Pour le gouvernement, cette opération vise à assainir et encadrer un secteur en plein essor mais dont une grande partie de recettes échappe au Trésor public. Avec cette réforme, les entreprises exploitant des paris sportifs, les casinos, les loteries, les concours de pronostics ainsi que d’autres activités similaires doivent être enregistrés. La première étape consiste notamment à remplir un formulaire d’enregistrement disponible sur le site du ministère des Finances et le transmettre à la CSJA.
Selon le ministère des Finances, la phase pilote doit prendre fin le 30 août 2026, avant l’instauration des sanctions administratives contre tous les opérateurs non en règle avec les nouvelles exigences.
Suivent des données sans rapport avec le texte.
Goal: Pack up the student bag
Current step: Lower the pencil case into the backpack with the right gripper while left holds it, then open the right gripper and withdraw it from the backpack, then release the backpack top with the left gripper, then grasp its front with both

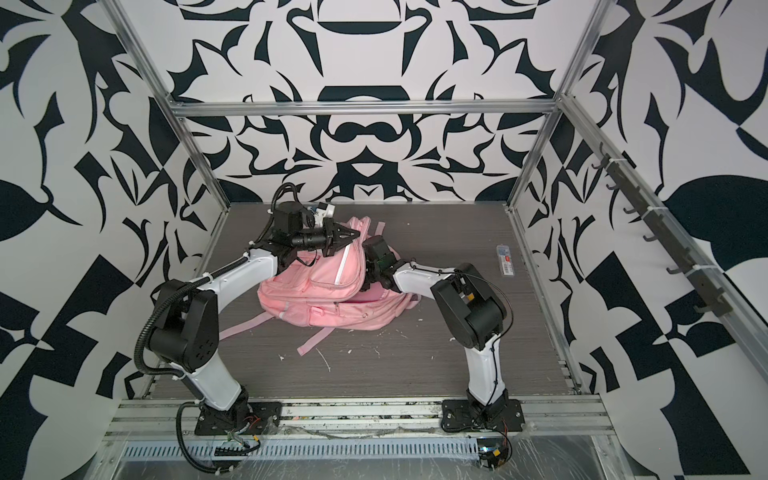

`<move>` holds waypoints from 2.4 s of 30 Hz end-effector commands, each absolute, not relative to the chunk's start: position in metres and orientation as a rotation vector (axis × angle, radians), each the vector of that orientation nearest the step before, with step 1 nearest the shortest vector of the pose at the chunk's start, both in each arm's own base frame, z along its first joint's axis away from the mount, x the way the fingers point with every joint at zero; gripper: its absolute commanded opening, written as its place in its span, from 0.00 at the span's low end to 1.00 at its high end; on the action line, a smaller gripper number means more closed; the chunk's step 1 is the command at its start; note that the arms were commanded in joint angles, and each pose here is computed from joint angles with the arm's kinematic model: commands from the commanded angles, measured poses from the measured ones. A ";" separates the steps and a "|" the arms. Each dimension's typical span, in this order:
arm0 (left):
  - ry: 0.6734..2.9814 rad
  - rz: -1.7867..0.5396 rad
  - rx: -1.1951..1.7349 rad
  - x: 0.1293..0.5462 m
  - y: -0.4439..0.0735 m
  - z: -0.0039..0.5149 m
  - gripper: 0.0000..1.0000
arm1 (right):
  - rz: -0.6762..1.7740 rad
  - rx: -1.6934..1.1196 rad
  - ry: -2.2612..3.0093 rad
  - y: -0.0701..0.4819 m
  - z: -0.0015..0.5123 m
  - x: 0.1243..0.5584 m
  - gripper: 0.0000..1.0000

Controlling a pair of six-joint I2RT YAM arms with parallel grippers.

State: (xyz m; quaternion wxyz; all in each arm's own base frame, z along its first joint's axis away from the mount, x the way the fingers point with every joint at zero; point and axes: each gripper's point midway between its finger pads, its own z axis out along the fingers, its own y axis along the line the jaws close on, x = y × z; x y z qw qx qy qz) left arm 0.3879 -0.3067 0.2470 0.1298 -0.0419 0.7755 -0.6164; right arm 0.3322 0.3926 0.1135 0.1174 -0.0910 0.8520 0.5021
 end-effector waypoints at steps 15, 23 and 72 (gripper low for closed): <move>2.187 -1.764 -0.088 0.401 -0.292 0.242 0.00 | 1.449 -0.320 2.254 0.347 0.204 0.308 0.99; 2.262 -1.732 -0.138 0.392 -0.288 0.201 0.00 | 1.341 -0.169 2.250 0.308 0.206 0.317 0.99; 2.858 -1.060 -0.397 0.191 -0.200 0.138 0.99 | 0.801 -0.749 2.354 0.238 0.183 0.216 0.95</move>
La réforme doit déboucher à la mise en place de l’Autorité de régulation des jeux d’argent -ARJA. En attendant, précise le communiqué, le ministère des Finances demeure la «seule institution habilitée à conduire cette réforme». Dans cette logique, le ministère prévient les opérateurs à ne conclure aucun contrat avec une autre structure de l’État ne disposant pas d’un mandat exprès du Conseil des ministres. Le ministère a par ailleurs prévu une mesure incitative pour les entreprises déjà intégrées à la plateforme nationale de régulation. Ces dernières bénéficieront d’une dérogation relative à la facture normalisée et ne seront pas concernées par les sanctions prévues dans ce cadre.